Monitoring parameters 235 may be specified to the active system monitor 230 in various ways. For example, the home media server 115 may receive monitoring parameters 235 from the media content provider 110. As another example, the home media server 115 may allow a user to configure monitoring parameters 235, such as through use of one of the clients 125. As yet another example, handlers 120 or device drivers 220 may specify their own monitoring parameters 235 upon registration with the active system monitor 230.

The monitoring parameters 235 may include watchdog timer timeouts 240. A watchdog timer timeout 240 may specify an amount of time for the active system monitor 230 to wait to receive a keep-alive message from a handler 120. These watchdog timer timeouts 240 may be used by the active server monitor 230 to detect issues with the registered entities becoming unresponsive. The active server monitor 230 may require registered entities to send keep-alive messages, and if an entity fails to do so, that entity may be considered unresponsive by the active server monitor 230 and terminated. More specifically, receipt of a keep-alive message from an entity by the active system monitor 230 within the watchdog timer timeout 240 period may indicate to the active system monitor 230 that the entity is responsive, while lack of receipt of the keep-alive message within the watchdog timer timeout 240 period may indicate that the entity is not responsive. If the keep-alive message is received within the watchdog timer timeout 240 period, the watchdog timer may then be reset to the watchdog timer timeout 240 value to wait for the next keep-alive message.
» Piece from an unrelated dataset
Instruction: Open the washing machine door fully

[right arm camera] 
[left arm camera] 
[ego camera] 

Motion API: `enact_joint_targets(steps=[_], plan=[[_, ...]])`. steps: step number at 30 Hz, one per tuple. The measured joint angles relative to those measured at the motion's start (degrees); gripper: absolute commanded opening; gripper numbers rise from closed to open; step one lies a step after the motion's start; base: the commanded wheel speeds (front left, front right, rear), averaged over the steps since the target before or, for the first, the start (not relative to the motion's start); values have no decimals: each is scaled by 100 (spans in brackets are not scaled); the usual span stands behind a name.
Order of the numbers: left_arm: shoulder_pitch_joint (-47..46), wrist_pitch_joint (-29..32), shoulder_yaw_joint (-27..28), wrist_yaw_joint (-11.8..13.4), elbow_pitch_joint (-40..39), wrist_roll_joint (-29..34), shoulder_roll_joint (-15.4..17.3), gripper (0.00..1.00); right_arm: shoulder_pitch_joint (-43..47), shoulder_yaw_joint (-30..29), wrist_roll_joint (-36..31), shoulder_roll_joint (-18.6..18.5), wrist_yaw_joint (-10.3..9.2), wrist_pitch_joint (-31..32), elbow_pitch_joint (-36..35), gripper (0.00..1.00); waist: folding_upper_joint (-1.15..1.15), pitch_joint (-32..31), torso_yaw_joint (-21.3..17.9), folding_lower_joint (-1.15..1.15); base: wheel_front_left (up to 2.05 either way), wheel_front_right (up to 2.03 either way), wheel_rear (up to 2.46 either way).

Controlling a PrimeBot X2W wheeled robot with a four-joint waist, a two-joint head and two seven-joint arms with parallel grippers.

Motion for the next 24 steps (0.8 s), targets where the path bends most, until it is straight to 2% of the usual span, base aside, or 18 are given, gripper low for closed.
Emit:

Watchdog timer timeouts 240 may be specified as unit of time given by an entity when being registered with the active system monitor 230, or may be read from a system default watchdog timer timeout 240 setting of the system. Watchdog timer timeouts 240 may further include a number of keep-alive messages that may be missed before an entity is determined to be unresponsive.

The monitoring parameters 235 may also include resource utilization thresholds 245. A resource utilization threshold 245 may specify a maximum amount of a system resource that may be utilized by an entity, such as a handler 120 or device driver 220, before requiring action by the active system monitor 230. Exemplary resource utilization thresholds 245 may include a maximum processor time threshold indicating a maximum amount of processor time to allow a handler 120 to consume before requiring action by the active system monitor 230, a maximum processor utilization threshold to allow a handler 120 to consume before requiring action by the active system monitor 230, and/or a maximum network bandwidth threshold to allow a handler 120 to consume before requiring action by the active system monitor 230.

As some examples, resource utilization thresholds 245 may be specified by a numeric amount of processor time, network bandwidth, memory consumed, file resources consumed, or storage resources consumed, or as a percentage of the total available processor time, network bandwidth, memory consumed, file resources consumed, or storage resources consumed. Resource utilization thresholds 245 may further include overall system resource utilization thresholds in addition to thresholds that are per-hander 120. For example, a resource utilization threshold 245 may specify an overall maximum amount to network bandwidth or processor time to allow for all handlers 120. In some examples, reaching an overall maximum resource utilization threshold 245 may indicate to the active server monitor 230 that the home media server 115 requires a restart.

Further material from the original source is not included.